→ **DIRECTIONS FOR THIS TASK**: Among the lines below, copy exactly those from the one with "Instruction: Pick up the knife" through the one with "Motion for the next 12", counting both ends.

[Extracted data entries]
= Beginning of Section =
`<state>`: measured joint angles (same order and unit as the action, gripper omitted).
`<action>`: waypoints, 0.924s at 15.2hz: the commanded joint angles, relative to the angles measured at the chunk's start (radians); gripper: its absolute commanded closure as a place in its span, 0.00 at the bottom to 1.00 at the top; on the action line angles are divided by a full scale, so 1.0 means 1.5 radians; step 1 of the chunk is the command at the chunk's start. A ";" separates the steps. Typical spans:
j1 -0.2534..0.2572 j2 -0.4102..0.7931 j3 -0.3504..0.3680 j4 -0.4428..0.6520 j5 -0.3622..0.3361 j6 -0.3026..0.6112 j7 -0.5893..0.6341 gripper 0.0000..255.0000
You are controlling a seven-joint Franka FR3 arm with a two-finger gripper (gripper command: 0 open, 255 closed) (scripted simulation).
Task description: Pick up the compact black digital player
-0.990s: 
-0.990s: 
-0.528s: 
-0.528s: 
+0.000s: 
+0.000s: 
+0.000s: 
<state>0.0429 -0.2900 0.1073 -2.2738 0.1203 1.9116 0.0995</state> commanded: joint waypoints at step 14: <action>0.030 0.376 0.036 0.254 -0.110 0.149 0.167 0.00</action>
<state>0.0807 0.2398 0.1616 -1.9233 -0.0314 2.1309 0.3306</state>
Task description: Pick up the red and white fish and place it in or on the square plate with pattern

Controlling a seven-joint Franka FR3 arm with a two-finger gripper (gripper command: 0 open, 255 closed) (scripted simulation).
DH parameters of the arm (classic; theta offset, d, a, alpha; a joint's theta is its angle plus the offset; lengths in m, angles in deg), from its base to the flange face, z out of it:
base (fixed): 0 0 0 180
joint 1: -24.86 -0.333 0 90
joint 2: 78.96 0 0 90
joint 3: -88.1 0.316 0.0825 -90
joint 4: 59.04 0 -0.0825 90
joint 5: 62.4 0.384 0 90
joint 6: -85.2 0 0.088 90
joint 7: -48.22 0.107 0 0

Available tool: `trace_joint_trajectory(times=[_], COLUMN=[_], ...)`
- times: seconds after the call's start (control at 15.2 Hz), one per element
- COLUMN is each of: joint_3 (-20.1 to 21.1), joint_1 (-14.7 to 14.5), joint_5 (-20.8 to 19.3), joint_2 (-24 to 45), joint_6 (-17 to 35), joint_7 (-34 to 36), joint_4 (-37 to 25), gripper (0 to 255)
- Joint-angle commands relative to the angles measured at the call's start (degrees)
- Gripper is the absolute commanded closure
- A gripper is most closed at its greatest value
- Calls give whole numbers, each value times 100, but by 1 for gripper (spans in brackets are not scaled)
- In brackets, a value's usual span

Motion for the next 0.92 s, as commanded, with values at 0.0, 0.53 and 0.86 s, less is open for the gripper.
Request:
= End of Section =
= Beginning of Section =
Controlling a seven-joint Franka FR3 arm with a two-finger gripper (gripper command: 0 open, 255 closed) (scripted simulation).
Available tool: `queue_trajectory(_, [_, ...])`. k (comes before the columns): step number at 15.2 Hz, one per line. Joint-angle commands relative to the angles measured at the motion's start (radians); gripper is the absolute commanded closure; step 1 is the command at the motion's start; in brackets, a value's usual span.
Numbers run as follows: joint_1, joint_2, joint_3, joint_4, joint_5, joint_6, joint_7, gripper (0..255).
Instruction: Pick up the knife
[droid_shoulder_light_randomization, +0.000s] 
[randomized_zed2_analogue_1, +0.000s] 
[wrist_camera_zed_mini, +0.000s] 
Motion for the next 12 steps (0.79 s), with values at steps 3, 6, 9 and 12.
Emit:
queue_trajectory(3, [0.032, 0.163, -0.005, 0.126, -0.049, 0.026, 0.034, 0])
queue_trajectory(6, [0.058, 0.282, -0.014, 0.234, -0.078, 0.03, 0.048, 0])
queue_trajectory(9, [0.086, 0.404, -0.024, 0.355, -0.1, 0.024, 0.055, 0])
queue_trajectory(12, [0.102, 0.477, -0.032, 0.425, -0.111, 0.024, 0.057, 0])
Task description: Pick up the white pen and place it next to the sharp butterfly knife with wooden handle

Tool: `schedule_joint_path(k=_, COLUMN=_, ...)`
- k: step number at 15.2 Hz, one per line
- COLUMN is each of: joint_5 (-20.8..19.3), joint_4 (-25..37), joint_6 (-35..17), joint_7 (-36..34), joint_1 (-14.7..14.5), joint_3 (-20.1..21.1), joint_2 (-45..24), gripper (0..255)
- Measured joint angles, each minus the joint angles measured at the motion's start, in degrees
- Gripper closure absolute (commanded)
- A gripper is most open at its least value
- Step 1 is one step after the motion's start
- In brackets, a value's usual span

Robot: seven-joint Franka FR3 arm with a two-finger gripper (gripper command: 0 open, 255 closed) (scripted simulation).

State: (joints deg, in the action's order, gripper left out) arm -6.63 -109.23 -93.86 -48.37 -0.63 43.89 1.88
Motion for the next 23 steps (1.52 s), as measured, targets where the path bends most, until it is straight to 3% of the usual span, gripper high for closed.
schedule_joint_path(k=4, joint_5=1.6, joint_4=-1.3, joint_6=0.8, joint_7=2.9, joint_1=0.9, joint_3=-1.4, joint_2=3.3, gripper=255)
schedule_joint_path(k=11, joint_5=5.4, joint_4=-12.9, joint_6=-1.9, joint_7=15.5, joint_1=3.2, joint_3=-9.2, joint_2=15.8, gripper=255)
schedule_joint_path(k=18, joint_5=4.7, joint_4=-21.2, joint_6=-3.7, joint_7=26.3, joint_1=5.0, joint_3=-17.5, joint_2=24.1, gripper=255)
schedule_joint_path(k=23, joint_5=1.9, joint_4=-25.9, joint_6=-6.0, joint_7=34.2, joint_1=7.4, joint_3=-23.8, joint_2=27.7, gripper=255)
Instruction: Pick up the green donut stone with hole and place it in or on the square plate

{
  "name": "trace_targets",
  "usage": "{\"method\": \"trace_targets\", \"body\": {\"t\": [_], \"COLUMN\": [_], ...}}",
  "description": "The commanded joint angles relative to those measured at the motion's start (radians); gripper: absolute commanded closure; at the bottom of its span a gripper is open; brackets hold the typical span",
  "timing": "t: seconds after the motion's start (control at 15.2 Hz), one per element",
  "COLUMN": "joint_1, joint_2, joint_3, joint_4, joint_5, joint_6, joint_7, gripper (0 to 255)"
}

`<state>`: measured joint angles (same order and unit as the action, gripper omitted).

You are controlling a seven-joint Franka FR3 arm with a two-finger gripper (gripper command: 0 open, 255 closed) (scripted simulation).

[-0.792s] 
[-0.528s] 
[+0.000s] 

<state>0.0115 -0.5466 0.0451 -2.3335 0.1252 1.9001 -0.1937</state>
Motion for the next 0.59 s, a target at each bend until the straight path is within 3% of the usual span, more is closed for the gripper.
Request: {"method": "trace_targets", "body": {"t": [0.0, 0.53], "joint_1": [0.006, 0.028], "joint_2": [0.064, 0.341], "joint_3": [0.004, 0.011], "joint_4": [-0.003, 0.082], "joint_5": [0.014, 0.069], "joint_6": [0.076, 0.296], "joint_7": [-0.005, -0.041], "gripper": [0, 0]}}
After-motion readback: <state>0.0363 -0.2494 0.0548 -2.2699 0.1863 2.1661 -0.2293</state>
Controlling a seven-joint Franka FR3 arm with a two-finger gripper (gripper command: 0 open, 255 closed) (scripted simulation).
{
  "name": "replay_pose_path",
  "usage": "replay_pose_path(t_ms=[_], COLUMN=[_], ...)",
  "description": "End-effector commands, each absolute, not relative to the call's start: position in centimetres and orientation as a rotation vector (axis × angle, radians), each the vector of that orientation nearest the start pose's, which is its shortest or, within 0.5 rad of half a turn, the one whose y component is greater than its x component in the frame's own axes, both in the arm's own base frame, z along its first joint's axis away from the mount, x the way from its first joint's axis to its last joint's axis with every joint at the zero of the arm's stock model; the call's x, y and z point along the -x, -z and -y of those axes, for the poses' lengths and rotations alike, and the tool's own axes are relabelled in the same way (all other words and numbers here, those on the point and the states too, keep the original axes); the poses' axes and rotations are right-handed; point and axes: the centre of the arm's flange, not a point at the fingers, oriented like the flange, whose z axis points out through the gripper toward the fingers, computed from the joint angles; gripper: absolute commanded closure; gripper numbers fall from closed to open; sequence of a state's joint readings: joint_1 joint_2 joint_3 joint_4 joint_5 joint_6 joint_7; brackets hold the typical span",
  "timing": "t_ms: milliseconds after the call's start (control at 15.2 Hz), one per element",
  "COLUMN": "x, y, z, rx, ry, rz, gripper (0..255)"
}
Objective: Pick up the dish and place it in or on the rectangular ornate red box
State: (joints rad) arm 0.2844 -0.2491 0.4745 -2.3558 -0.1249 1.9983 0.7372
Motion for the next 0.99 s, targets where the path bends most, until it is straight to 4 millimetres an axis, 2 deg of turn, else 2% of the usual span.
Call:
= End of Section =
→ **TASK RESPONSE**:
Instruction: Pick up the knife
[droid_shoulder_light_randomization, +0.000s] 
[randomized_zed2_analogue_1, +0.000s] 
[wrist_camera_zed_mini, +0.000s] 
Motion for the next 12 steps (0.79 s), with values at steps 3, 6, 9 and 12.

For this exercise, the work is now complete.